▸ Exercise requirements
Whatever runs from the line with "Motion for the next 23" to the end of the records below must be copied exactly, with nothing else included.

Information given section start

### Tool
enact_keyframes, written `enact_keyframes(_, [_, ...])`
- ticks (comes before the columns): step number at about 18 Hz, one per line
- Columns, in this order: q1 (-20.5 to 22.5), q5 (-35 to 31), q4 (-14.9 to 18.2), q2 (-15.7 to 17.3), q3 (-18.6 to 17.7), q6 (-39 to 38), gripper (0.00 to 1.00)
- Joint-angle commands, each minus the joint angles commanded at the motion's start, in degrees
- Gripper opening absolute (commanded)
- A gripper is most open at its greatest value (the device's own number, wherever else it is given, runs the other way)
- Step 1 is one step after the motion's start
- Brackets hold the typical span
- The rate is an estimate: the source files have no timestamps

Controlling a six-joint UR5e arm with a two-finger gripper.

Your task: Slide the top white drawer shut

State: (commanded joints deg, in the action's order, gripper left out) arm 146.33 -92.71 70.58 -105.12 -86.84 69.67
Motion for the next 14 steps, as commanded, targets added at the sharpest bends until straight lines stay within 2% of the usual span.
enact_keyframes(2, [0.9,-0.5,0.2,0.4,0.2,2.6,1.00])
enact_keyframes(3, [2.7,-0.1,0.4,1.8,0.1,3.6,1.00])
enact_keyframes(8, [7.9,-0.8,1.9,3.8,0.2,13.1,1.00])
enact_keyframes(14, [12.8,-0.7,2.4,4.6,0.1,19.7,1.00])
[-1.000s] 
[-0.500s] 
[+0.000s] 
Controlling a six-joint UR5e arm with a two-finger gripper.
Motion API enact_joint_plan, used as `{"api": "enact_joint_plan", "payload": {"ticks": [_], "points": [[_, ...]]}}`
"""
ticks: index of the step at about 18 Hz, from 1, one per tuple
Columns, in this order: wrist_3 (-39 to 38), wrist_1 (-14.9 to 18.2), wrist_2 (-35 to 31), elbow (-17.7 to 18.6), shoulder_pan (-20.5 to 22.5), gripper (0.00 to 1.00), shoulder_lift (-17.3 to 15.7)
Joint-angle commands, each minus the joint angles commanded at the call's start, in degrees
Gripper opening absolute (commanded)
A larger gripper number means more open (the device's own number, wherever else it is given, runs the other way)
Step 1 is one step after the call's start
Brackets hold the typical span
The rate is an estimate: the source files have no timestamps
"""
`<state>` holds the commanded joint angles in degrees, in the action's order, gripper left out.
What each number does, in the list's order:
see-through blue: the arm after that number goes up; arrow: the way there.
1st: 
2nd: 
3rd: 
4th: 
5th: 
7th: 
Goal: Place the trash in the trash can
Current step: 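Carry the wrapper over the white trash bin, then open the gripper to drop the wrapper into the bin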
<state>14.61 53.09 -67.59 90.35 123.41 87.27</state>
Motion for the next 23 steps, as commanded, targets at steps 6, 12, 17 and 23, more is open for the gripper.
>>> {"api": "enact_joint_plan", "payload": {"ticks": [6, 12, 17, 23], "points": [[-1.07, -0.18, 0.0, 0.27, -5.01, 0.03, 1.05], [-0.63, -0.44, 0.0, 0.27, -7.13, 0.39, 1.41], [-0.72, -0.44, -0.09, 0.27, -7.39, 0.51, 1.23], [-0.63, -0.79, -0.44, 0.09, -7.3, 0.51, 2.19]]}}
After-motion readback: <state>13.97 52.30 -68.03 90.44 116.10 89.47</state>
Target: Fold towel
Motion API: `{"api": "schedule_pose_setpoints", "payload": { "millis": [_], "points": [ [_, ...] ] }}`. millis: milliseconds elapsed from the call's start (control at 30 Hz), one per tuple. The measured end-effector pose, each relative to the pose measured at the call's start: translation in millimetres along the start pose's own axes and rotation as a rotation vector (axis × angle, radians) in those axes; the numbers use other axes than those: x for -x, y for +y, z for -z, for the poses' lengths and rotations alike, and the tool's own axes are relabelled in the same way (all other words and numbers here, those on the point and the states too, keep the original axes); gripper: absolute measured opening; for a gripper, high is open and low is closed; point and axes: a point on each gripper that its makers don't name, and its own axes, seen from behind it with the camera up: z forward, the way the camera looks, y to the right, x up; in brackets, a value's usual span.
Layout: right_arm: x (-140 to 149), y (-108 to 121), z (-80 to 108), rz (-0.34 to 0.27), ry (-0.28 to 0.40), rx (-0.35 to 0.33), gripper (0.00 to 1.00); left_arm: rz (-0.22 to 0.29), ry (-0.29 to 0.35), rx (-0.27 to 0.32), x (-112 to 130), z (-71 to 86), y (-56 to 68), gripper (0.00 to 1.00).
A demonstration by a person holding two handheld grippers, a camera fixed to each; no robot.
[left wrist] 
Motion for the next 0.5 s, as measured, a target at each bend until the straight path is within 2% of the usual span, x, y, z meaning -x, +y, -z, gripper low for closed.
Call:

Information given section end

▸ Reply
Motion for the next 23 steps, as commanded, targets at steps 6, 12, 17 and 23, more is open for the gripper.
>>> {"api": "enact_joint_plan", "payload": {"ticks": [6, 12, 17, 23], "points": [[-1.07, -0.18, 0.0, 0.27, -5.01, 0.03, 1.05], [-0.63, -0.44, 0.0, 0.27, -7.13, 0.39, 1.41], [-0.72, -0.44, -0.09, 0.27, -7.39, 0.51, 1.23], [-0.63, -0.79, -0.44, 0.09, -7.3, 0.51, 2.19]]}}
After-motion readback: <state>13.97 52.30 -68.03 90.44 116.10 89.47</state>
Target: Fold towel
Motion API: `{"api": "schedule_pose_setpoints", "payload": { "millis": [_], "points": [ [_, ...] ] }}`. millis: milliseconds elapsed from the call's start (control at 30 Hz), one per tuple. The measured end-effector pose, each relative to the pose measured at the call's start: translation in millimetres along the start pose's own axes and rotation as a rotation vector (axis × angle, radians) in those axes; the numbers use other axes than those: x for -x, y for +y, z for -z, for the poses' lengths and rotations alike, and the tool's own axes are relabelled in the same way (all other words and numbers here, those on the point and the states too, keep the original axes); gripper: absolute measured opening; for a gripper, high is open and low is closed; point and axes: a point on each gripper that its makers don't name, and its own axes, seen from behind it with the camera up: z forward, the way the camera looks, y to the right, x up; in brackets, a value's usual span.
Layout: right_arm: x (-140 to 149), y (-108 to 121), z (-80 to 108), rz (-0.34 to 0.27), ry (-0.28 to 0.40), rx (-0.35 to 0.33), gripper (0.00 to 1.00); left_arm: rz (-0.22 to 0.29), ry (-0.29 to 0.35), rx (-0.27 to 0.32), x (-112 to 130), z (-71 to 86), y (-56 to 68), gripper (0.00 to 1.00).
A demonstration by a person holding two handheld grippers, a camera fixed to each; no robot.
[left wrist] 
Motion for the next 0.5 s, as measured, a target at each bend until the straight path is within 2% of the usual span, x, y, z meaning -x, +y, -z, gripper low for closed.
Call:

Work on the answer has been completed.